── Data supplied ──

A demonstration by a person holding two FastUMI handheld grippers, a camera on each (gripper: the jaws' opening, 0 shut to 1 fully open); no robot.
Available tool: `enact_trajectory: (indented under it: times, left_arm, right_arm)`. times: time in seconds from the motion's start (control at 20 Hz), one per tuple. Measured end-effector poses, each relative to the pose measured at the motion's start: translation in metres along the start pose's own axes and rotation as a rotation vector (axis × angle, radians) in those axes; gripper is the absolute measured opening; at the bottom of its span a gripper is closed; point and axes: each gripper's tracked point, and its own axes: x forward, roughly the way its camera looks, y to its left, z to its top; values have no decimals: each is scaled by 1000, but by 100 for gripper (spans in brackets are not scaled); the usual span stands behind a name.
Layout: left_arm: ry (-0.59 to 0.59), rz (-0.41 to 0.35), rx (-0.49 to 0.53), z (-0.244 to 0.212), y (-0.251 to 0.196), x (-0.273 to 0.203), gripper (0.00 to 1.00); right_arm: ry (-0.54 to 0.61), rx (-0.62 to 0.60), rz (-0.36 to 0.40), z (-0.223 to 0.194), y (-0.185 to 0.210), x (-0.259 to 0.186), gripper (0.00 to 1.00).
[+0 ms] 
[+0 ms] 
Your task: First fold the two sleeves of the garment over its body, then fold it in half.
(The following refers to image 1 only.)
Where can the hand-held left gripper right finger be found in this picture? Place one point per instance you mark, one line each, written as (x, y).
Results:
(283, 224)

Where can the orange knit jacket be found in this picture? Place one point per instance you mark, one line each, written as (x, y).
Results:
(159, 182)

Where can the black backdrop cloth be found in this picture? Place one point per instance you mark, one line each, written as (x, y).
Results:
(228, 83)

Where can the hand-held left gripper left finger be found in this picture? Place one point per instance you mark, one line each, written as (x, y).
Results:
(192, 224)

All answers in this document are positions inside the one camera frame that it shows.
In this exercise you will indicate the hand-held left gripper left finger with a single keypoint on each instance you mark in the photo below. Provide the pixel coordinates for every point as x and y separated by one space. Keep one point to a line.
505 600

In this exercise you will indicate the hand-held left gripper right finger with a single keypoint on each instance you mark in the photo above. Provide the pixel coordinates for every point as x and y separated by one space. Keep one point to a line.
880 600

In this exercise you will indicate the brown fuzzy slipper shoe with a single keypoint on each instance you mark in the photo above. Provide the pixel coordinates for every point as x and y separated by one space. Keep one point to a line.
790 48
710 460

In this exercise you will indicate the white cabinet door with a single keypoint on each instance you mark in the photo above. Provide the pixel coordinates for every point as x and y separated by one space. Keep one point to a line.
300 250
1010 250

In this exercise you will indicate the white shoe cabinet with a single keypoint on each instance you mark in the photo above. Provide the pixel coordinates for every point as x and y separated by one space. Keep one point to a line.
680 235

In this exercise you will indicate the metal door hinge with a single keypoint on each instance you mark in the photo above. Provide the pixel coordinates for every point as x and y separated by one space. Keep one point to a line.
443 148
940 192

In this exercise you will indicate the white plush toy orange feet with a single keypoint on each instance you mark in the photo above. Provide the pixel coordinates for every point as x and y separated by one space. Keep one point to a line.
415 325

───

**Prompt:** Word for word, give the records again.

**Written reply:**
A demonstration by a person holding two FastUMI handheld grippers, a camera on each (gripper: the jaws' opening, 0 shut to 1 fully open); no robot.
Available tool: `enact_trajectory: (indented under it: times, left_arm, right_arm)`. times: time in seconds from the motion's start (control at 20 Hz), one per tuple. Measured end-effector poses, each relative to the pose measured at the motion's start: translation in metres along the start pose's own axes and rotation as a rotation vector (axis × angle, radians) in those axes; gripper is the absolute measured opening; at the bottom of its span a gripper is closed; point and axes: each gripper's tracked point, and its own axes: x forward, roughly the way its camera looks, y to its left, z to its top; values have no decimals: each is scaled by 1000, but by 100 for gripper (spans in brackets are not scaled); the usual span stands behind a name.
Layout: left_arm: ry (-0.59 to 0.59), rz (-0.41 to 0.35), rx (-0.49 to 0.53), z (-0.244 to 0.212), y (-0.251 to 0.196), x (-0.273 to 0.203), gripper (0.00 to 1.00); right_arm: ry (-0.54 to 0.61), rx (-0.62 to 0.60), rz (-0.36 to 0.40), z (-0.223 to 0.194), y (-0.185 to 0.210), x (-0.259 to 0.186), gripper (0.00 to 1.00).
[+0 ms] 
[+0 ms] 
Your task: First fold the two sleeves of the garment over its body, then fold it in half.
(The following refers to image 1 only.)
Where can the hand-held left gripper right finger be found in this picture? Place one point per instance you mark, one line each, written as (x, y).
Results:
(283, 224)

Where can the orange knit jacket be found in this picture? Place one point per instance you mark, one line each, written as (x, y).
Results:
(159, 182)

Where can the black backdrop cloth be found in this picture? Place one point per instance you mark, one line each, written as (x, y).
Results:
(228, 83)

Where can the hand-held left gripper left finger be found in this picture? Place one point per instance you mark, one line each, written as (x, y).
Results:
(192, 224)

All answers in this document are positions inside the one camera frame that it shows.
In this exercise you will indicate the hand-held left gripper left finger with a single keypoint on each instance you mark in the photo below. Provide the pixel coordinates for every point as x and y separated by one space. Keep one point to a line.
505 600

In this exercise you will indicate the hand-held left gripper right finger with a single keypoint on each instance you mark in the photo above. Provide the pixel coordinates for every point as x and y separated by one space. Keep one point to a line.
880 600

In this exercise you will indicate the brown fuzzy slipper shoe with a single keypoint on each instance you mark in the photo above. Provide the pixel coordinates for every point as x and y separated by one space. Keep one point to a line.
790 48
710 460

In this exercise you will indicate the white cabinet door with a single keypoint on each instance you mark in the photo above. Provide the pixel coordinates for every point as x and y separated by one space. Keep one point to a line.
300 250
1010 250

In this exercise you will indicate the white shoe cabinet with a single keypoint on each instance you mark in the photo above. Provide the pixel coordinates for every point as x and y separated by one space. Keep one point to a line.
680 235

In this exercise you will indicate the metal door hinge with a single keypoint on each instance you mark in the photo above. Provide the pixel coordinates for every point as x and y separated by one space. Keep one point to a line.
443 148
940 192

In this exercise you will indicate the white plush toy orange feet with a single keypoint on each instance you mark in the photo above. Provide the pixel coordinates for every point as x and y separated by one space. Keep one point to a line.
415 325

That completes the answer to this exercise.